Using and understanding the Valgrind core
• Machine instructions, and system calls, have been implemented on demand.
So it’s possible, although unlikely,
that a program will fall over with a message to that effect. If this happens, please report all the details printed out,
so we can try and implement the missing feature.
• Memory consumption of your program is majorly increased whilst running under Valgrind’s Memcheck tool. This
is due to the large amount of administrative information maintained behind the scenes.
Another cause is that
Valgrind dynamically translates the original executable. Translated, instrumented code is 12-18 times larger than
the original so you can easily end up with 150+ MB of translations when running (eg) a web browser.
• Valgrind can handle dynamically-generated code just fine.
If you regenerate code over the top of old code (ie.
at the same memory addresses), if the code is on the stack Valgrind will realise the code has changed, and work
correctly. This is necessary to handle the trampolines GCC uses to implemented nested functions. If you regenerate
code somewhere other than the stack, and you are running on an 32- or 64-bit x86 CPU, you will need to use the
--smc-check=all
option, and Valgrind will run more slowly than normal. Or you can add client requests that
tell Valgrind when your program has overwritten code.
On other platforms (ARM, PowerPC) Valgrind observes and honours the cache invalidation hints that programs are
obliged to emit to notify new code, and so self-modifying-code support should work automatically, without the need
for
--smc-check=all
.
• Valgrind has the following limitations in its implementation of x86/AMD64 floating point relative to IEEE754.
Precision: There is no support for 80 bit arithmetic. Internally, Valgrind represents all such "long double" numbers
in 64 bits, and so there may be some differences in results. Whether or not this is critical remains to be seen. Note,
the x86/amd64 fldt/fstpt instructions (read/write 80-bit numbers) are correctly simulated, using conversions to/from
64 bits, so that in-memory images of 80-bit numbers look correct if anyone wants to see.

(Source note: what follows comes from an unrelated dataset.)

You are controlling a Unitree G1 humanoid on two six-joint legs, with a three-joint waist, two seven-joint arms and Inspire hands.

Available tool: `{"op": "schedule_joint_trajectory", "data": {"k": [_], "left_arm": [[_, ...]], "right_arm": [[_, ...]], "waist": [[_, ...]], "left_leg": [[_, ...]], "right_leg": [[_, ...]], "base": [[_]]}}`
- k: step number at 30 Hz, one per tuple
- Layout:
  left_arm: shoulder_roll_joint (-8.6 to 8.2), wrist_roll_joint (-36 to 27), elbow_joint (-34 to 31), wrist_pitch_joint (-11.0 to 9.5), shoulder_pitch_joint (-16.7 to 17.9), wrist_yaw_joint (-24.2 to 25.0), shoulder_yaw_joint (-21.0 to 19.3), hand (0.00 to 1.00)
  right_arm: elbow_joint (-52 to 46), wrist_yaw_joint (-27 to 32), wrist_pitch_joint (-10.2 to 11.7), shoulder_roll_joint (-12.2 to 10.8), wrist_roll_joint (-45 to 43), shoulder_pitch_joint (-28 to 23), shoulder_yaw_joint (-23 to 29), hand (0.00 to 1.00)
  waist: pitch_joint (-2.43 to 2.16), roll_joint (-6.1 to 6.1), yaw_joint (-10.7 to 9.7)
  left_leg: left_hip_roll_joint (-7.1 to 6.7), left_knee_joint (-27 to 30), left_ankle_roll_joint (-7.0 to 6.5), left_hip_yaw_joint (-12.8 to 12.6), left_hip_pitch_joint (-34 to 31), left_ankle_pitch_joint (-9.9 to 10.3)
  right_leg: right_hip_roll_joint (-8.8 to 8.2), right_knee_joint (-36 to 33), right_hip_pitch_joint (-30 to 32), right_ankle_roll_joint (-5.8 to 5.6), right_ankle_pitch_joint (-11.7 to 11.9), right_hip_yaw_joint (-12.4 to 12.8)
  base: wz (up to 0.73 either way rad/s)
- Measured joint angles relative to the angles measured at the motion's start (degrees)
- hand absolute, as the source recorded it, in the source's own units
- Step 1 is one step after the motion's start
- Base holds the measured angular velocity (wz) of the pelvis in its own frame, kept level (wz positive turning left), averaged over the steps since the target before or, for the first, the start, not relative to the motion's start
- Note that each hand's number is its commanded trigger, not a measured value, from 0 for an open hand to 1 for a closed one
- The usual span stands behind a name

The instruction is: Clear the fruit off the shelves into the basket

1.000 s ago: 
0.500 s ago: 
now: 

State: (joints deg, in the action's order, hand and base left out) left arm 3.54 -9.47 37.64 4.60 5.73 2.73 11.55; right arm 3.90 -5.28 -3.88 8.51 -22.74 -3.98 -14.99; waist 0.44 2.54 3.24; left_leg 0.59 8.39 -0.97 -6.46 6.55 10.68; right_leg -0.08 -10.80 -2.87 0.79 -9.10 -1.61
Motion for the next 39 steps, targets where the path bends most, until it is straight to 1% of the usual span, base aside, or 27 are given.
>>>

The impression observed from many FP regression tests is that the accuracy differences aren’t significant. Generally
speaking, if a program relies on 80-bit precision, there may be difficulties porting it to non x86/amd64 platforms
which only support 64-bit FP precision. Even on x86/amd64, the program may get different results depending on
whether it is compiled to use SSE2 instructions (64-bits only), or x87 instructions (80-bit).
The net effect is to
make FP programs behave as if they had been run on a machine with 64-bit IEEE floats, for example PowerPC.
On amd64 FP arithmetic is done by default on SSE2, so amd64 looks more like PowerPC than x86 from an FP
perspective, and there are far fewer noticeable accuracy differences than with x86.
Rounding: Valgrind does observe the 4 IEEE-mandated rounding modes (to nearest, to +infinity, to -infinity, to
zero) for the following conversions: float to integer, integer to float where there is a possibility of loss of precision,
and float-to-float rounding. For all other FP operations, only the IEEE default mode (round to nearest) is supported.
Numeric exceptions in FP code: IEEE754 defines five types of numeric exception that can happen: invalid operation
(sqrt of negative number, etc), division by zero, overflow, underflow, inexact (loss of precision).
For each exception, two courses of action are defined by IEEE754: either (1) a user-defined exception handler may
be called, or (2) a default action is defined, which "fixes things up" and allows the computation to proceed without
throwing an exception.
Currently Valgrind only supports the default fixup actions. Again, feedback on the importance of exception support
would be appreciated.
When Valgrind detects that the program is trying to exceed any of these limitations (setting exception handlers,
rounding mode, or precision control), it can print a message giving a traceback of where this has happened, and
continue execution. This behaviour used to be the default, but the messages are annoying and so showing them is
now disabled by default. Use
--show-emwarns=yes
to see them.
The above limitations define precisely the IEEE754 ’default’ behaviour: default fixup on all exceptions, round-to-
nearest operations, and 64-bit precision.